Work instructions:
When you reach the line containing "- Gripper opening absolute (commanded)" in the data below, begin returning lines exactly as written, and stop once the line containing "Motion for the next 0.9" has been returned.

Task material:
========================================

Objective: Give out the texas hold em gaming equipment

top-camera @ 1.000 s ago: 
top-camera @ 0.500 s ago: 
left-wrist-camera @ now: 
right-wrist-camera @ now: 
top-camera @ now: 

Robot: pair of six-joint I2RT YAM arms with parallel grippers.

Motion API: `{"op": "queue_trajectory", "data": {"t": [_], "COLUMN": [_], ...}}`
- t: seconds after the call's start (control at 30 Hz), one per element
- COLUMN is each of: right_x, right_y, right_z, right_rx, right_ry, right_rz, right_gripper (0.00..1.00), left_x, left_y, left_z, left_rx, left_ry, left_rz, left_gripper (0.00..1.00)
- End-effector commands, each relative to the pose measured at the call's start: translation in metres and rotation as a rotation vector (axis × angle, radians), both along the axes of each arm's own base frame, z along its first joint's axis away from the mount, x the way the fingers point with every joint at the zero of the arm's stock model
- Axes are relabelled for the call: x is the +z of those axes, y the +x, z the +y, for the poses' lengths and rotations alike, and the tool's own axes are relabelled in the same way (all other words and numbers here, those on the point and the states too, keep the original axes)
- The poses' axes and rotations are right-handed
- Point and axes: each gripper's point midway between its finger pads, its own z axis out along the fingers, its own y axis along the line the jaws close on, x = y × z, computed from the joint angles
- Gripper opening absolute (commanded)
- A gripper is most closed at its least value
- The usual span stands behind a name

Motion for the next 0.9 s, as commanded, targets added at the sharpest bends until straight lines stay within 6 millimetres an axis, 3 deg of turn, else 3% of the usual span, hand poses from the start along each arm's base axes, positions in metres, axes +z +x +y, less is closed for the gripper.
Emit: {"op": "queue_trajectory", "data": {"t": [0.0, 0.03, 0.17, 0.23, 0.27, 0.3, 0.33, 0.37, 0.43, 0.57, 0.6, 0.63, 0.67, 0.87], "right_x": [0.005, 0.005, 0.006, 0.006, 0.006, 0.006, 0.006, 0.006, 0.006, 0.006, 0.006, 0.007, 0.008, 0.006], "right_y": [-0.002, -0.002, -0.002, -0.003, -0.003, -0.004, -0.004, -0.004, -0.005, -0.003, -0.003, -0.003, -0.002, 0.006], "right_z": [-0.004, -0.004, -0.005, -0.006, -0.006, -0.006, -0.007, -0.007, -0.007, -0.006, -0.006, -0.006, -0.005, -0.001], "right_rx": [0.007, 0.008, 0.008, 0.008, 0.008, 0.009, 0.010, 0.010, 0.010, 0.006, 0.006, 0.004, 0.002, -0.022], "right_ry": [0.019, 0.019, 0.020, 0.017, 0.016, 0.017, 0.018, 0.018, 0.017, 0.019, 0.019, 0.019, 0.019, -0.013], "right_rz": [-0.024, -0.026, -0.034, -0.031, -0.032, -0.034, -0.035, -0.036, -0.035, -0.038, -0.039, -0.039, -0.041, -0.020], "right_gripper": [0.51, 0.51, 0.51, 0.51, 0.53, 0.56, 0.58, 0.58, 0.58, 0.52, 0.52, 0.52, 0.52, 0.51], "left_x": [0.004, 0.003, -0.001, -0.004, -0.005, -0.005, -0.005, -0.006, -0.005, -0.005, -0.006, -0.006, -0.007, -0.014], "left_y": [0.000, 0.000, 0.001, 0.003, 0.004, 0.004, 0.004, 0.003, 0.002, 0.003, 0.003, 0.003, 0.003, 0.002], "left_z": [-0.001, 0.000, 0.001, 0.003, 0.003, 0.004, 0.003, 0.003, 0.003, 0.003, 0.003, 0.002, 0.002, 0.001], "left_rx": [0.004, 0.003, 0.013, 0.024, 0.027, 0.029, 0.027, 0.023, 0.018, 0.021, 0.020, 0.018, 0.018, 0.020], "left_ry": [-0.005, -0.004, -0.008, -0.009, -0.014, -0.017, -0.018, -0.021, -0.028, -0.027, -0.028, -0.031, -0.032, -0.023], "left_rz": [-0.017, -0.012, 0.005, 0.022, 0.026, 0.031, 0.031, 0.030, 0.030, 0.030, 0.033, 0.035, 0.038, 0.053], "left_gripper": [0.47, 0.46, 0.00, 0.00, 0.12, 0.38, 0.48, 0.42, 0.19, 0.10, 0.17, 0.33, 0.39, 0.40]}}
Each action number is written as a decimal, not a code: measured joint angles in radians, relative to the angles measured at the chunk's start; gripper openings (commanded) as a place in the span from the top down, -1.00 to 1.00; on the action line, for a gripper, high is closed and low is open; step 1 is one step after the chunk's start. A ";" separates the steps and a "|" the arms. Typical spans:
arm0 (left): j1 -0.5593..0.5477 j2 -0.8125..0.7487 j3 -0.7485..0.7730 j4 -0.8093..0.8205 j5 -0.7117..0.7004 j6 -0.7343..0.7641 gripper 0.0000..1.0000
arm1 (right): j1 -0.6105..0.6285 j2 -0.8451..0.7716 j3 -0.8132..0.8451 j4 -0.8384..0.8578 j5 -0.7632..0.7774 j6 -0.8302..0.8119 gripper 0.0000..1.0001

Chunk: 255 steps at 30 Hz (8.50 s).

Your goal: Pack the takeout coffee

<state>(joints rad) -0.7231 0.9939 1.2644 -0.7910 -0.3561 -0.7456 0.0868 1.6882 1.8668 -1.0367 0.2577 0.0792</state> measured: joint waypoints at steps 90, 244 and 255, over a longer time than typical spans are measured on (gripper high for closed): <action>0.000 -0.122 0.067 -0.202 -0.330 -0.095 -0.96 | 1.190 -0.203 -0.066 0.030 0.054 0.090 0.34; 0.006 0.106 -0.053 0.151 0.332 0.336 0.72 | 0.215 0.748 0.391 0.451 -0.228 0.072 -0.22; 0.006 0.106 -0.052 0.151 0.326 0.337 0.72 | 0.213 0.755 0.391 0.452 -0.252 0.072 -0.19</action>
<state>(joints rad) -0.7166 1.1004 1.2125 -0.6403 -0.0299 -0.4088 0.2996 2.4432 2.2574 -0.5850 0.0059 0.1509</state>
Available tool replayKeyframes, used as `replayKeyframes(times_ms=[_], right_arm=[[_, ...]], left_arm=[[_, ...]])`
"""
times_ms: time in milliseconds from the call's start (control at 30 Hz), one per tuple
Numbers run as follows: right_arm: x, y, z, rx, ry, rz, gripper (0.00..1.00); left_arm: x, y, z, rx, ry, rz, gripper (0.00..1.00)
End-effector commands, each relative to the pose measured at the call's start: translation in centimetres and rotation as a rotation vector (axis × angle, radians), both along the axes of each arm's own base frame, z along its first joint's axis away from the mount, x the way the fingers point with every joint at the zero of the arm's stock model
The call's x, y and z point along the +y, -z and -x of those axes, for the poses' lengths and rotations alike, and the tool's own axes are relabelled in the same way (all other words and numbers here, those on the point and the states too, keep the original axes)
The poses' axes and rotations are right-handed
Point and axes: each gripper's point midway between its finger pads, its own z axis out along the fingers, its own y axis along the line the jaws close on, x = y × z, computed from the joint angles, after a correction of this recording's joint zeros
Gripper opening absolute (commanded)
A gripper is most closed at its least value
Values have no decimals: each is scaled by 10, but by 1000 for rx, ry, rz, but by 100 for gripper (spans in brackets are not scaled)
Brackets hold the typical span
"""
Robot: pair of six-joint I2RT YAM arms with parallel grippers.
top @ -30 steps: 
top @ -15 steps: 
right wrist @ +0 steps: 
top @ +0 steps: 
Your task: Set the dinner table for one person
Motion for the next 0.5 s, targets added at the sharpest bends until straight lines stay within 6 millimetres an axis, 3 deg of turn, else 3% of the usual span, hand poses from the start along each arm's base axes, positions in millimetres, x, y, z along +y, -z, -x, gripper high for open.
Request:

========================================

Result of this task:
- Gripper opening absolute (commanded)
- A gripper is most closed at its least value
- The usual span stands behind a name

Motion for the next 0.9 s, as commanded, targets added at the sharpest bends until straight lines stay within 6 millimetres an axis, 3 deg of turn, else 3% of the usual span, hand poses from the start along each arm's base axes, positions in metres, axes +z +x +y, less is closed for the gripper.

What has been written completes the answer.